### [Prompt]
Output each line exactly as written, from the first line of the records to the line bearing "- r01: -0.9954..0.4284", inclusive, while leaving every picture out.

:: Extracted entries ::

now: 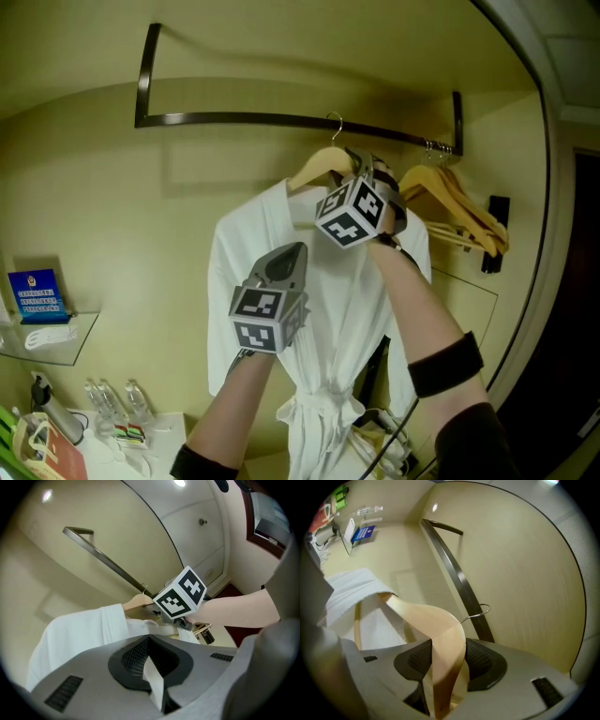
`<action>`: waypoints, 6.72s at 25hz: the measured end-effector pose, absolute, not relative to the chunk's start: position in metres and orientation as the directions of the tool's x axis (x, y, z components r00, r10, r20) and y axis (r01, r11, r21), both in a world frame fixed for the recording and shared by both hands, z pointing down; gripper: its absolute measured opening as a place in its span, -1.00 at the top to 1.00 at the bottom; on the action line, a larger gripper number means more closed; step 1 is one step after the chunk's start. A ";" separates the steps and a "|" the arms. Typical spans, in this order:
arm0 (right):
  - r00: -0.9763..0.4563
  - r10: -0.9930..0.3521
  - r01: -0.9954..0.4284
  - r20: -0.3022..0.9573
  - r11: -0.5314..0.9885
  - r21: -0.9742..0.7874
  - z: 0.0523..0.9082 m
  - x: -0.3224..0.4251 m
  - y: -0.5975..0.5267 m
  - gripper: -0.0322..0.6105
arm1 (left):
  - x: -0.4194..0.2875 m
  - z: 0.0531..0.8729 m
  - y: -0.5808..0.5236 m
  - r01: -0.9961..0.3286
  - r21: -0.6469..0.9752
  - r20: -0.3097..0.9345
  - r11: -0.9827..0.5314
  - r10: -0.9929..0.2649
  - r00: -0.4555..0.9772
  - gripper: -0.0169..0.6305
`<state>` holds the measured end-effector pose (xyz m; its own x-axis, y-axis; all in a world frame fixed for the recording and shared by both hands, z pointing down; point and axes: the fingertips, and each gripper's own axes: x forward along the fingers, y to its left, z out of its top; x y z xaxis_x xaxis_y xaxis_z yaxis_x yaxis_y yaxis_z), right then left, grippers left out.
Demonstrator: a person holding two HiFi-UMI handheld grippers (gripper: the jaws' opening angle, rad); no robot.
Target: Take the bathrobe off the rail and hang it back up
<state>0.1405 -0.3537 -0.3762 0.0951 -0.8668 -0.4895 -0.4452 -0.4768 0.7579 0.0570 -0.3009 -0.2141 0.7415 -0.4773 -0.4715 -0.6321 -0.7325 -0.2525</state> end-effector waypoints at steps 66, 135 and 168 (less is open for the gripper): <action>-0.087 -0.992 -0.654 0.087 0.123 0.747 0.231 0.017 -0.281 0.22 | -0.071 0.247 -0.169 -0.778 0.007 -0.015 -0.628 -0.778 0.628 0.95; -0.131 -0.839 -0.474 0.528 0.521 0.710 0.855 -0.041 -0.357 0.69 | -0.147 0.763 -0.213 -0.843 0.118 0.397 -0.525 -0.753 0.524 0.94; -0.388 -0.851 -0.913 0.355 0.406 -0.024 0.363 0.102 -0.045 0.84 | -0.124 0.340 -0.038 -0.888 0.046 0.246 -0.458 -0.856 0.454 0.94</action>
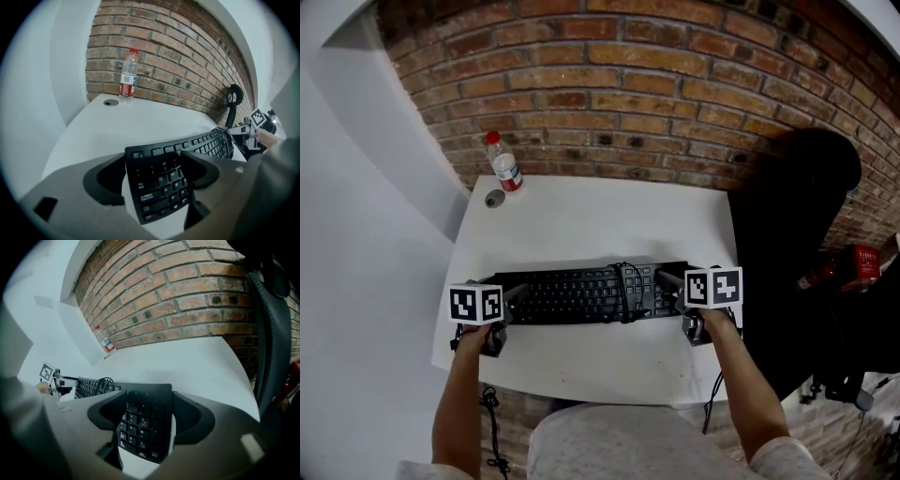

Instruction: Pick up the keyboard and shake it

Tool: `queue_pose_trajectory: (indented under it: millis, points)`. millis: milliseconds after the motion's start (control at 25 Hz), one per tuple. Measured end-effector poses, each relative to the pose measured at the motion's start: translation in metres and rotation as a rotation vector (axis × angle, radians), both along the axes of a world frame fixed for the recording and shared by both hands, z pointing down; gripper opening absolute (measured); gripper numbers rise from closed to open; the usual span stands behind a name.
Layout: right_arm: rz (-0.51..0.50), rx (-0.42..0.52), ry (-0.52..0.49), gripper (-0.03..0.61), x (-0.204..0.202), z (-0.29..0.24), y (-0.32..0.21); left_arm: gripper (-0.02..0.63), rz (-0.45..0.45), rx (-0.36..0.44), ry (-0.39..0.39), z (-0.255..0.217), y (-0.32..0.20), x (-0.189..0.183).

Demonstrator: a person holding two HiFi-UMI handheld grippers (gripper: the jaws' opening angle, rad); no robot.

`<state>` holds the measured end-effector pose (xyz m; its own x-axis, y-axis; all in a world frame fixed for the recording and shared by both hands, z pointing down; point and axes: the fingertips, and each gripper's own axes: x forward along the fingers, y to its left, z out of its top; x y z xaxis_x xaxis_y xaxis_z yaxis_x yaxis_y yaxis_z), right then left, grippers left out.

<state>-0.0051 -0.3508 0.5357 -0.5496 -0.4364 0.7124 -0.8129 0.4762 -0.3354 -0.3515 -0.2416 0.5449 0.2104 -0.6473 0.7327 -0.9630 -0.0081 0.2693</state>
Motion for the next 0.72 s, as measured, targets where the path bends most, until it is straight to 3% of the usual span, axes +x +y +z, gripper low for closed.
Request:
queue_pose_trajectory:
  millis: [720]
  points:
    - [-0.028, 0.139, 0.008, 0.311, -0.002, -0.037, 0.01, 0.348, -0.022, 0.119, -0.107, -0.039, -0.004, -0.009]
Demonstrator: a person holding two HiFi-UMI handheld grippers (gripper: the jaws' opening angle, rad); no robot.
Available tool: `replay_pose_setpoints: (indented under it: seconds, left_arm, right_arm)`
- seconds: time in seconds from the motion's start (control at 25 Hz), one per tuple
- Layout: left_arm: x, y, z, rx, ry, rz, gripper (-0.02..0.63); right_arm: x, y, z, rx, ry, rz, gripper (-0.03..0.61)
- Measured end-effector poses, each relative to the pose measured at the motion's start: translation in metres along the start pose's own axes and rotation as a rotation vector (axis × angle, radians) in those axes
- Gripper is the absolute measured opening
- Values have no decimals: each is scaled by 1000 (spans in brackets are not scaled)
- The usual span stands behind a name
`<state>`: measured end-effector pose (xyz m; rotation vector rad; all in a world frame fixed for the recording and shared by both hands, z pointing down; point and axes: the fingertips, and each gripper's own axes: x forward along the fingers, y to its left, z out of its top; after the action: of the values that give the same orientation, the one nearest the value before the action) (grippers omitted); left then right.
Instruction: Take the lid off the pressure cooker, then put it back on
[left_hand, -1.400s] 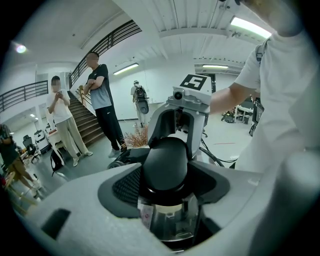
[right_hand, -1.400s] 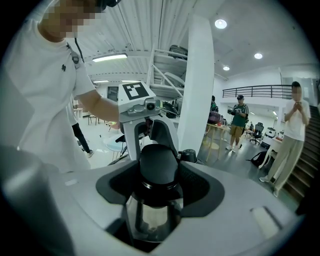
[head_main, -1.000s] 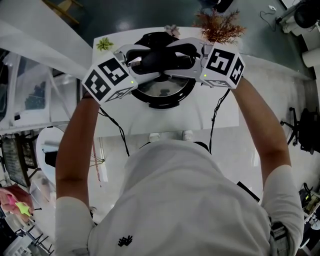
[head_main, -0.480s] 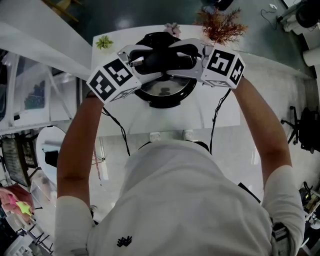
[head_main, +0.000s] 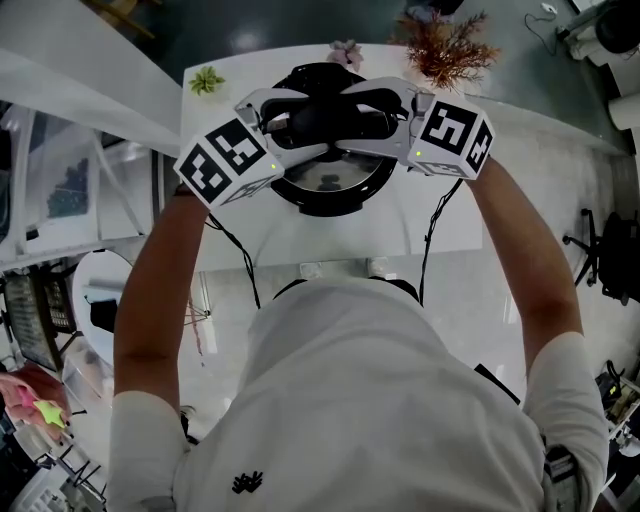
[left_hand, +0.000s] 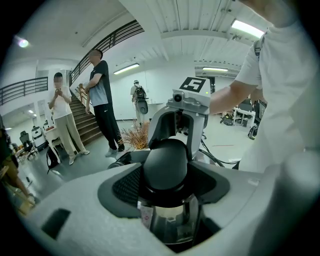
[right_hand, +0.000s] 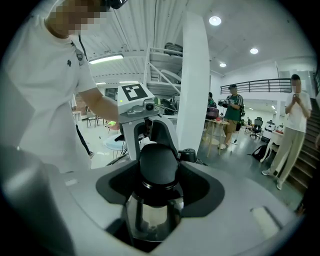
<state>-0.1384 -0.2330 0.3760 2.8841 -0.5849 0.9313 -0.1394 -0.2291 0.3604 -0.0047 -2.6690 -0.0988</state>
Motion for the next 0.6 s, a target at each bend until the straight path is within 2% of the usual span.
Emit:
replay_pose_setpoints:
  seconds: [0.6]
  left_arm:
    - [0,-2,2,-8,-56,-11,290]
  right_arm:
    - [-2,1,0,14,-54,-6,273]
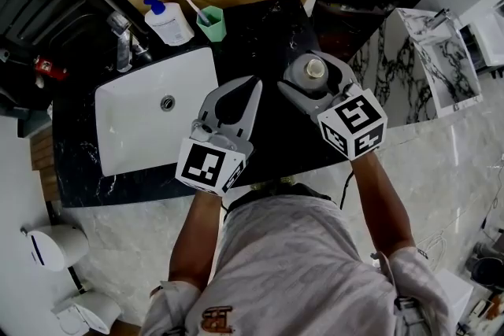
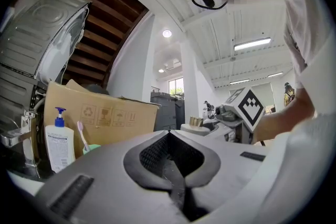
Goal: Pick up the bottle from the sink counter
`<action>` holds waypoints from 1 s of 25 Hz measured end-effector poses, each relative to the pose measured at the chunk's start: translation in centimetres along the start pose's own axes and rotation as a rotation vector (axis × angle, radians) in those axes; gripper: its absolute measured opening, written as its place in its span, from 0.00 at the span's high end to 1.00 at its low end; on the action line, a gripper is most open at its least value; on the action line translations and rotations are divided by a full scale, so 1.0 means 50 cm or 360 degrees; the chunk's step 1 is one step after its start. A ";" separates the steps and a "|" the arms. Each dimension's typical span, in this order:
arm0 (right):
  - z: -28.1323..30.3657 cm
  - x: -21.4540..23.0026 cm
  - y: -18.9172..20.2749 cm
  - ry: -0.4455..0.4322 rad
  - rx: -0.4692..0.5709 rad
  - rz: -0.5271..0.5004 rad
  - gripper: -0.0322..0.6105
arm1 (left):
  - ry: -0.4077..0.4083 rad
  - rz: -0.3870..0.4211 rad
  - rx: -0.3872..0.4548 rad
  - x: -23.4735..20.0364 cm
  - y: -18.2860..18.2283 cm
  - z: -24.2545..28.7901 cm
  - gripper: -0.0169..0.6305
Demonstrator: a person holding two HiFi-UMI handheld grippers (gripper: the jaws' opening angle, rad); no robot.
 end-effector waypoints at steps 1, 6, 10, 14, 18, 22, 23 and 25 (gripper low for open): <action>-0.012 -0.005 -0.008 -0.0004 0.0015 -0.0011 0.43 | 0.0003 0.0007 0.0008 0.005 -0.006 -0.002 0.97; -0.059 -0.020 -0.036 -0.0009 0.0073 -0.0045 0.43 | 0.0022 0.0041 0.0042 0.029 -0.030 -0.009 0.97; -0.082 -0.027 -0.047 -0.0012 0.0103 -0.0047 0.43 | 0.0026 0.0059 0.0062 0.040 -0.045 -0.016 0.97; -0.098 -0.034 -0.059 -0.0017 0.0130 -0.0047 0.43 | 0.0031 0.0070 0.0072 0.050 -0.055 -0.021 0.97; -0.104 -0.043 -0.065 -0.0023 0.0148 -0.0057 0.43 | 0.0032 0.0072 0.0077 0.054 -0.057 -0.025 0.97; -0.102 -0.047 -0.066 -0.0023 0.0155 -0.0066 0.43 | 0.0029 0.0072 0.0076 0.052 -0.057 -0.027 0.97; -0.102 -0.048 -0.067 -0.0024 0.0156 -0.0069 0.43 | 0.0027 0.0072 0.0077 0.051 -0.057 -0.027 0.97; -0.101 -0.050 -0.067 -0.0026 0.0159 -0.0074 0.43 | 0.0025 0.0071 0.0076 0.050 -0.057 -0.028 0.97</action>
Point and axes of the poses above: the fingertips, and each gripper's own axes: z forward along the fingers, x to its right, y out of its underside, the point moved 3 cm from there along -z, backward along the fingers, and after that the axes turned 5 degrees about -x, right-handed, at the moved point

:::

### [Task result]
now: 
`<action>`: waypoints, 6.72s at 25hz: the measured end-effector pose, absolute, not relative to the chunk's start: position in metres and orientation as the directions of the tool's x axis (x, y, z components r00, r10, r20) and y axis (r01, r11, r21), both in a world frame fixed for the recording and shared by both hands, z pointing down; gripper: its absolute measured opening as a place in its span, -1.00 at the top to 1.00 at the bottom; on the action line, a larger gripper number means more closed; step 1 is one step after the chunk's start. A ";" separates the steps and a "|" the arms. Typical spans, in this order:
arm0 (right):
  - r00: -0.9763..0.4563
  - r10: -0.9930..0.3521
  - r01: -0.9954..0.4284

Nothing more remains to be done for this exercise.